Take a good look at your ballot for the June 3 primary election. It just might be the last truly partisan ballot ever seen in California.
Take a good look at your ballot for Tuesday’s (can sub here: “today’s” or “the June 3”) primary election before you mail it in or put it in the ballot box. This just might be the last truly partisan ballot ever seen in California.
Even though the state Democratic Party allows registered independents to vote in its primaries, Republicans right now do not. But neither Democrats nor Republicans can participate in each other’s selection process.
For both parties, this means the extremes of right or left essentially decide who will represent each congressional or legislative district. It means the broad middle ground gets little attention in today’s politics and that compromises are harder to work out than ever before.
Things work out that way because with a combination of today’s population patterns and highly gerrymandered districts, there usually are almost no seriously contested runoff races below the statewide level in November general elections. This year will be no different. Where seats are changing hands, their future occupants will be determined in the primary, not later, with only a very few exceptions.
Here’s why that’s simply not fair: While in most Democratic-dominated districts, the majority of that party’s voters tend to back extreme liberals, the majority of voters in those districts is almost always some combination of Republicans and voters who decline to state a party affiliation. Things are a mirror image in Republican districts, where the right wing dominates primary elections, but the majority of voters is generally some combination of Democrats and decline-to-staters. So most members of Congress and the Legislature don’t really represent the majority of their constituents.
Two things are clear about this: the major political parties like it, but most voters don’t.
And now, finally, the majority might get its way, with the result that California at long last gets true majority rule.
It’s clear that voters dislike the current rule-by-party-extremes and the lockstep party-line voting it causes. The one time voters had their say on this issue, in March 1996, they opted by a 56-44 percent yes vote on Proposition 198 to set up open, “blanket” primary elections.
Under this system, which applied for four years, all candidates in any primary were listed together on all ballots, with all voters able to cast ballots for whoever they wished, regardless of their own party affiliations or the candidates’. The leading vote-getters in each party made it onto the November runoff ballot.
One result was increased voter turnout. Another was that every once in awhile, moderate, middle-roader candidates triumphed over party establishment choices. The most celebrated cases of this came in Orange County, where moderate Republican legislative candidates sometimes won by getting Democrats to cross over and vote for them in primaries.
This infuriated the Republican party establishment. Their Democratic counterparts didn’t like it, either, fearing the same thing could happen to them. So the two parties went to court together and got the U.S. Supreme Court to squash the blanket primary (so-called because of the longer ballot which blanketed all candidates). That ruling also applied to similar systems in other states, like Washington and Maine. The court essentially said that parties have a right to be governed by the preferences of only their own members, if that’s what they want.
California voters accepted that ruling and went back to partisan primaries with separate ballots for each party.

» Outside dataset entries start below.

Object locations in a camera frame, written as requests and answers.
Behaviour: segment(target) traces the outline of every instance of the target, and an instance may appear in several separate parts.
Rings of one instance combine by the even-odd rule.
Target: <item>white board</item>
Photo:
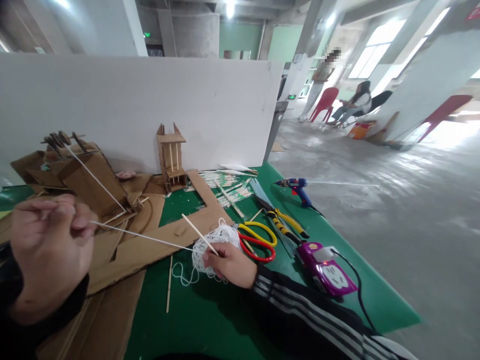
[[[183,168],[260,166],[282,66],[268,61],[0,54],[0,177],[49,133],[85,134],[114,171],[160,172],[157,129],[176,123]]]

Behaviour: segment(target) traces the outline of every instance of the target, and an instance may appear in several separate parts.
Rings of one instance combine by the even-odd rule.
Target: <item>bucket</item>
[[[375,120],[366,122],[357,122],[348,133],[348,136],[352,139],[363,139],[369,130],[376,124]]]

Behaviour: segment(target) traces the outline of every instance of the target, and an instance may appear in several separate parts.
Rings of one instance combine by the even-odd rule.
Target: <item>jeans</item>
[[[310,109],[314,106],[315,102],[319,98],[320,93],[324,87],[323,83],[314,83],[311,88],[310,92],[308,93],[308,98],[306,100],[305,107],[303,108],[303,112],[300,115],[300,120],[305,121],[307,119],[307,114],[309,113]]]
[[[337,121],[340,119],[339,120],[340,123],[343,124],[344,122],[346,122],[348,120],[349,117],[351,117],[353,114],[355,114],[358,111],[359,111],[359,109],[356,108],[356,107],[353,108],[353,107],[348,107],[348,106],[341,106],[340,108],[338,108],[337,111],[335,111],[333,113],[333,115],[331,117],[334,118]]]

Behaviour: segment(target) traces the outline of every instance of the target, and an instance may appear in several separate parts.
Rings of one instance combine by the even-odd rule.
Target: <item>white cord bundle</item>
[[[218,227],[214,231],[205,235],[205,239],[209,243],[232,243],[235,247],[240,249],[239,233],[231,226],[228,226],[223,218],[220,218],[220,220],[218,221]],[[193,245],[193,252],[191,253],[191,262],[193,264],[193,269],[191,271],[190,280],[184,278],[184,267],[180,262],[177,262],[173,266],[173,268],[171,269],[171,275],[174,278],[180,278],[180,282],[183,286],[188,286],[190,284],[195,284],[196,282],[198,282],[200,279],[200,273],[205,273],[210,279],[215,278],[216,281],[221,282],[222,280],[217,277],[217,274],[215,274],[213,268],[205,267],[203,255],[205,254],[207,249],[208,245],[202,239],[198,239],[197,242]],[[174,274],[174,268],[177,265],[180,265],[181,267],[180,275]],[[196,280],[193,280],[195,270],[197,271],[197,277]]]

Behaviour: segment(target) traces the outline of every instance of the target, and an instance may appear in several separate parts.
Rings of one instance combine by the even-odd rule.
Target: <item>concrete floor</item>
[[[480,132],[459,123],[437,129],[439,138],[435,131],[398,152],[284,119],[277,141],[285,152],[269,161],[288,178],[380,185],[311,184],[306,192],[423,318],[389,338],[419,359],[478,359]]]

But in Washington, voters via a ballot initiative set up a different sort of open primary. They opted to list all candidates together, but rather than putting the top vote-getters from each party on the November ballot, this system sets up a race between the two overall primary election leaders, regardless of party, unless one gets a majority in the primary.
That may not sound like a big difference, but it certainly mattered to the Supreme Court, which this spring okayed the Washington system by a 7-2 vote.

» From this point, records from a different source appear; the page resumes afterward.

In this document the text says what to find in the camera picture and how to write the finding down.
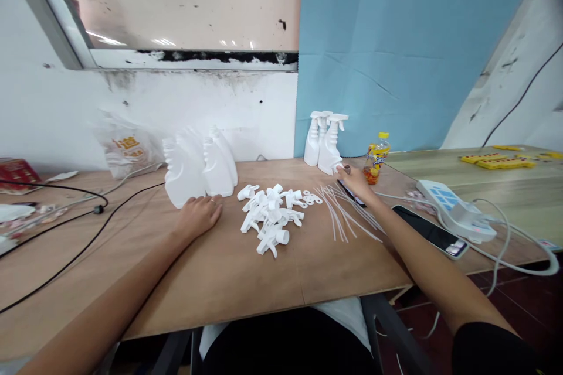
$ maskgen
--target person's right hand
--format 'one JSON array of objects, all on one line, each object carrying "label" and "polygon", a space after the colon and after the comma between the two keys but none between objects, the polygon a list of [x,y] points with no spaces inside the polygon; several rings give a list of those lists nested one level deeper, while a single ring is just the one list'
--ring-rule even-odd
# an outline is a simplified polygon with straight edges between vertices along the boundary
[{"label": "person's right hand", "polygon": [[347,166],[347,169],[350,170],[350,174],[348,174],[343,167],[338,168],[339,180],[342,180],[347,188],[365,202],[366,199],[374,195],[374,191],[371,190],[367,180],[365,180],[364,173],[361,169],[352,166]]}]

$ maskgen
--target power strip
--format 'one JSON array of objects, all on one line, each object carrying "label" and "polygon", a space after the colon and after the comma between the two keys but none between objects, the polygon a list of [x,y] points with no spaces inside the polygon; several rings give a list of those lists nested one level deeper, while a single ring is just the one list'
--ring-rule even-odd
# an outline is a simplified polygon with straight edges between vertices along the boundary
[{"label": "power strip", "polygon": [[440,209],[446,228],[453,234],[476,244],[491,241],[497,235],[475,205],[462,201],[443,183],[419,180],[416,188]]}]

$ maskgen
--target blue panel
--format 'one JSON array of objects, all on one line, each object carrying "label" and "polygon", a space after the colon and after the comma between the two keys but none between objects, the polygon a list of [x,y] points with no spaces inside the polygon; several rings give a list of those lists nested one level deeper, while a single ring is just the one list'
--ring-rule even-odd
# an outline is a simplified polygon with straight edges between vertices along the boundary
[{"label": "blue panel", "polygon": [[446,196],[446,197],[456,197],[455,194],[453,194],[452,192],[450,192],[450,191],[448,191],[448,190],[441,190],[440,193],[441,193],[443,196]]},{"label": "blue panel", "polygon": [[380,131],[393,150],[441,146],[522,0],[301,0],[295,156],[312,111],[349,114],[342,156]]}]

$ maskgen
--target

Immediately, there was strong sentiment for an initiative to set up the same system in California. In a state whose Legislature and budget process are often hamstrung by party bloc voting spurred by realistic fears that any independent voting will lead to hard-line opposition in the next primary, this plan would be a natural.
If it reaches the ballot in a special election before the June 2010 primary, the days of hard-line party politics in this state may be over.
For sure, extremist politicians in both parties will oppose this plan, just as they fought Proposition 198. It will be just like 1996, when the extreme right-wing Republican Bruce Herschensohn and the ultra-liberal Democratic former state Attorney General John Van de Kamp signed ballot arguments against the blanket system. Another anti-openness argument that year was signed by the chairmen of both major parties at the time, Republican John Herrington and Democrat Bill Press.
But this time, again as in 1996, moderate business groups like the California Business Roundtable will back the plan. And so will the voters, if they get the chance.